Go through the data and copy each line where the string "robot" appears.

DATASET RECORDS: Begin

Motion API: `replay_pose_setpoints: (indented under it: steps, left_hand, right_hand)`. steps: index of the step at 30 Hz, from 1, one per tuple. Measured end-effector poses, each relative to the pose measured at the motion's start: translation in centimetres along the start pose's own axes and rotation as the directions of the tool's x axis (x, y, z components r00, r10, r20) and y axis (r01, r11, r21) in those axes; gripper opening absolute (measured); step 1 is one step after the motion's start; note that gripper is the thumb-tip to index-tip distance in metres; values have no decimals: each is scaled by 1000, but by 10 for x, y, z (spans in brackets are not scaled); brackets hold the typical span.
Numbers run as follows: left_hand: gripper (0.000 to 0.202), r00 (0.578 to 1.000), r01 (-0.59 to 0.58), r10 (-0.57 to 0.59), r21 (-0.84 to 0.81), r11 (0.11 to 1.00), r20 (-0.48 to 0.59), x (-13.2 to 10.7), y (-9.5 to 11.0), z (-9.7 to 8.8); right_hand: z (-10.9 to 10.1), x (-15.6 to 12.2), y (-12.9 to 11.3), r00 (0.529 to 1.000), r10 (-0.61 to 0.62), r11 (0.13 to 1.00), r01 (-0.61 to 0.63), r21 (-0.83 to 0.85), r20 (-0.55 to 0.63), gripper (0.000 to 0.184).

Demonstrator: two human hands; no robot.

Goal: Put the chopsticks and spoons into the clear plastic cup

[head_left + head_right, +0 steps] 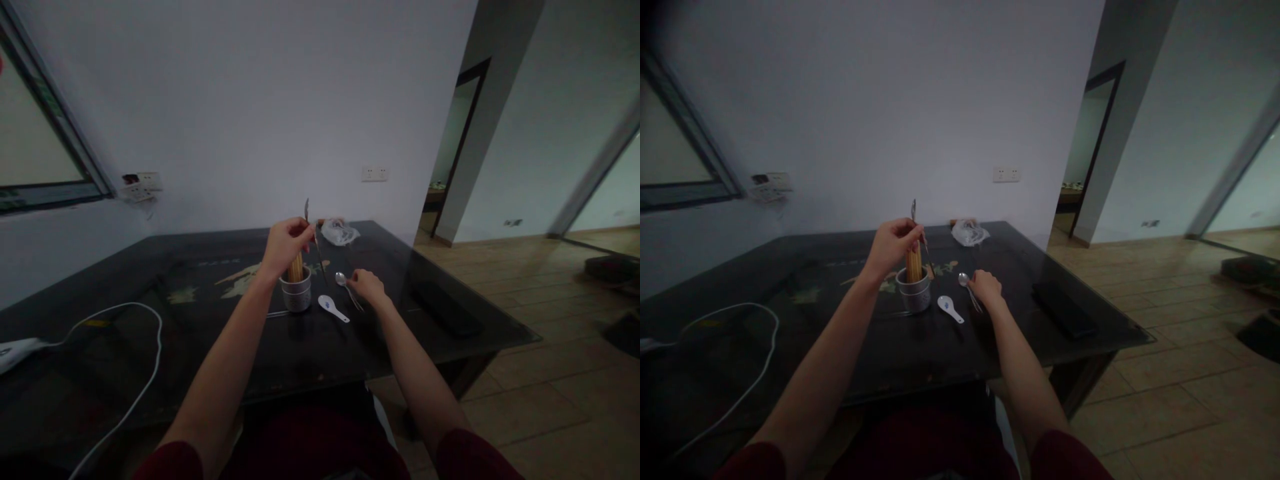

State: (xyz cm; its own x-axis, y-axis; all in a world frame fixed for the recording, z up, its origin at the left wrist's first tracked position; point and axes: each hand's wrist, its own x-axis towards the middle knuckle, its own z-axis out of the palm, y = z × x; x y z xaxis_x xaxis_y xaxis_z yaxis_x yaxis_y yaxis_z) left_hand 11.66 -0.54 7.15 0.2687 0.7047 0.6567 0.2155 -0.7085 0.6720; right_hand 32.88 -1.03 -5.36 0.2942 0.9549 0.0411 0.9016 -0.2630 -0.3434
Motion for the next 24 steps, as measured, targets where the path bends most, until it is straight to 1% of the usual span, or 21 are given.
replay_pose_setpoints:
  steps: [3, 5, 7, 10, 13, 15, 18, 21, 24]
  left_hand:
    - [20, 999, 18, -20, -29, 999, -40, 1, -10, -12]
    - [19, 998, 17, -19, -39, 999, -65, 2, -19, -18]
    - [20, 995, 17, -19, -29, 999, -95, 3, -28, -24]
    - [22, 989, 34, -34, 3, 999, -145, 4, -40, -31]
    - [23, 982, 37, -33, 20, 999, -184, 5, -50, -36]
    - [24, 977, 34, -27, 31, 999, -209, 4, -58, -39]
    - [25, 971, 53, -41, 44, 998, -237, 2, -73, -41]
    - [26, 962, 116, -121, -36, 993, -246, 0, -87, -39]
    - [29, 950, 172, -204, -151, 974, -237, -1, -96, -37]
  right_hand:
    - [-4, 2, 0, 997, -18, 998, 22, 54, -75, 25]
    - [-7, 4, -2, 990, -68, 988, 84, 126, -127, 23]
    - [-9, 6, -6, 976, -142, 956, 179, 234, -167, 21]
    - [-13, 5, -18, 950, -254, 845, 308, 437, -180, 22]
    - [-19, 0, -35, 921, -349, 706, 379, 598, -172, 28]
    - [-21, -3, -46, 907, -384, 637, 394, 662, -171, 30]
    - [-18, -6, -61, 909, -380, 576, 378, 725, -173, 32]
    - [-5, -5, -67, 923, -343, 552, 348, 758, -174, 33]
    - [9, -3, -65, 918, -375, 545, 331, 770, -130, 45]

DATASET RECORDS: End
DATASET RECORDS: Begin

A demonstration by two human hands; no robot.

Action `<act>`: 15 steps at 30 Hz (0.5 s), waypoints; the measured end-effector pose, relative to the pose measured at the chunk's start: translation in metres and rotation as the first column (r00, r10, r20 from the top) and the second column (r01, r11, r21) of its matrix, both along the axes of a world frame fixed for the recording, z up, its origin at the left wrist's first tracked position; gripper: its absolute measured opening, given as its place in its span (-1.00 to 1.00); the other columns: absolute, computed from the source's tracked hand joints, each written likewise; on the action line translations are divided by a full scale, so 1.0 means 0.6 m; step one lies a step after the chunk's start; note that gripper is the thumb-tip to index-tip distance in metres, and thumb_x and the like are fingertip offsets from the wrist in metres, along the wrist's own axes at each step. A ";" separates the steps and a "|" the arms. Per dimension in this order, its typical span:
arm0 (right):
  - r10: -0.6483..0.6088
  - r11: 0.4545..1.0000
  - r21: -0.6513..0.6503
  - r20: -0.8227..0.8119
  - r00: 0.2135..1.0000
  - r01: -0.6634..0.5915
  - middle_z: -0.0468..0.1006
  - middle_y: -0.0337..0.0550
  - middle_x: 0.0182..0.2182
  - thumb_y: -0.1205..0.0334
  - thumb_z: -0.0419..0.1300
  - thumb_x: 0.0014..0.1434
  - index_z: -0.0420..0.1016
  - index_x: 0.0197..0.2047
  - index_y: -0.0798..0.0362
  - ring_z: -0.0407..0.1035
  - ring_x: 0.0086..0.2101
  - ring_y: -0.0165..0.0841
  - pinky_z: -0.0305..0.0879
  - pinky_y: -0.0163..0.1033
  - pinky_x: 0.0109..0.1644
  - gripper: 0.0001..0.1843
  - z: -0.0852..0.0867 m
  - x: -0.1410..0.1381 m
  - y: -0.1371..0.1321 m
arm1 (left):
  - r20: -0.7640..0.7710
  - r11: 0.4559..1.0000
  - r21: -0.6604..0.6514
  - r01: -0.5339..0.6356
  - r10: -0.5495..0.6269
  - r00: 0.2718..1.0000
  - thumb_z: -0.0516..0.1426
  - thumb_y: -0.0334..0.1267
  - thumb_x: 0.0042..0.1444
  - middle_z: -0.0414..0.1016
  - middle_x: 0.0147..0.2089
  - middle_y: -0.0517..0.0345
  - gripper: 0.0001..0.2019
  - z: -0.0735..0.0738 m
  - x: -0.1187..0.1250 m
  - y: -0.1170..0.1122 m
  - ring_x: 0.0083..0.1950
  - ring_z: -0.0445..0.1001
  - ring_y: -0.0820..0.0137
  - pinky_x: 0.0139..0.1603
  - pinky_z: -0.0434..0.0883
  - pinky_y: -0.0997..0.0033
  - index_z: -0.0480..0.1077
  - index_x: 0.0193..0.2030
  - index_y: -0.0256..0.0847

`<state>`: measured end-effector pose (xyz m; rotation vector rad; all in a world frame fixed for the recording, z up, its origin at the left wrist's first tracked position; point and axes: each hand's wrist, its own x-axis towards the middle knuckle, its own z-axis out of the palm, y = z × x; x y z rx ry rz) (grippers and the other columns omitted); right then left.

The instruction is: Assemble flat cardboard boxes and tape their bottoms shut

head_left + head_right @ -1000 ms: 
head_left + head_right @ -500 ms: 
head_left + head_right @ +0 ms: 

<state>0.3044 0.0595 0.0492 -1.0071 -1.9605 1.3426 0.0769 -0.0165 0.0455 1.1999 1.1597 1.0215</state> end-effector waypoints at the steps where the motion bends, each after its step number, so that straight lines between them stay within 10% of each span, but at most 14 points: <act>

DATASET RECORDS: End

◆ **OUTPUT BELOW**
Demonstrator: two human hands; no robot.
A demonstration by two human hands; no robot.

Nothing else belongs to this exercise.